### Exercise instructions
All of the data below is to be output exactly as written.

_ _ _

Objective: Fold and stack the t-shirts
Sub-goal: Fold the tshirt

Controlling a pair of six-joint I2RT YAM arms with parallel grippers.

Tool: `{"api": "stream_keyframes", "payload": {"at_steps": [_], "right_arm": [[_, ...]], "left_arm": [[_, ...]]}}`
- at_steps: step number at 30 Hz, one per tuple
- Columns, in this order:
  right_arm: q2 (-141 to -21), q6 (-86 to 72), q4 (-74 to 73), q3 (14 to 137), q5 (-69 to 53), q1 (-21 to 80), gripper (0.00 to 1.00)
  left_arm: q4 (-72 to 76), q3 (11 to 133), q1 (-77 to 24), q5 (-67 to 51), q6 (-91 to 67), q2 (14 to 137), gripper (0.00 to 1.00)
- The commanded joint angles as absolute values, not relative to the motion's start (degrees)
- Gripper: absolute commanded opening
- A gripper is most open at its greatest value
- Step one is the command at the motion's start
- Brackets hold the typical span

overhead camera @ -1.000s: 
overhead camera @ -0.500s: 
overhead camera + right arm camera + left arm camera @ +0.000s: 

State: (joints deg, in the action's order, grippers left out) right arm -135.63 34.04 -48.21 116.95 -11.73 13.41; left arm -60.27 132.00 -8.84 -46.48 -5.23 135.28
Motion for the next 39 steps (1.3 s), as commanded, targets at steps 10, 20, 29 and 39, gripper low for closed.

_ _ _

### Response to the task
Objective: Fold and stack the t-shirts
Sub-goal: Fold the tshirt

Controlling a pair of six-joint I2RT YAM arms with parallel grippers.

Tool: `{"api": "stream_keyframes", "payload": {"at_steps": [_], "right_arm": [[_, ...]], "left_arm": [[_, ...]]}}`
- at_steps: step number at 30 Hz, one per tuple
- Columns, in this order:
  right_arm: q2 (-141 to -21), q6 (-86 to 72), q4 (-74 to 73), q3 (14 to 137), q5 (-69 to 53), q1 (-21 to 80), gripper (0.00 to 1.00)
  left_arm: q4 (-72 to 76), q3 (11 to 133), q1 (-77 to 24), q5 (-67 to 51), q6 (-91 to 67), q2 (14 to 137), gripper (0.00 to 1.00)
- The commanded joint angles as absolute values, not relative to the motion's start (degrees)
- Gripper: absolute commanded opening
- A gripper is most open at its greatest value
- Step one is the command at the motion's start
- Brackets hold the typical span

overhead camera @ -1.000s: 
overhead camera @ -0.500s: 
overhead camera + right arm camera + left arm camera @ +0.000s: 

State: (joints deg, in the action's order, grippers left out) right arm -135.63 34.04 -48.21 116.95 -11.73 13.41; left arm -60.27 132.00 -8.84 -46.48 -5.23 135.28
Motion for the next 39 steps (1.3 s), as commanded, targets at steps 10, 20, 29 and 39, gripper low for closed.

No further output remains.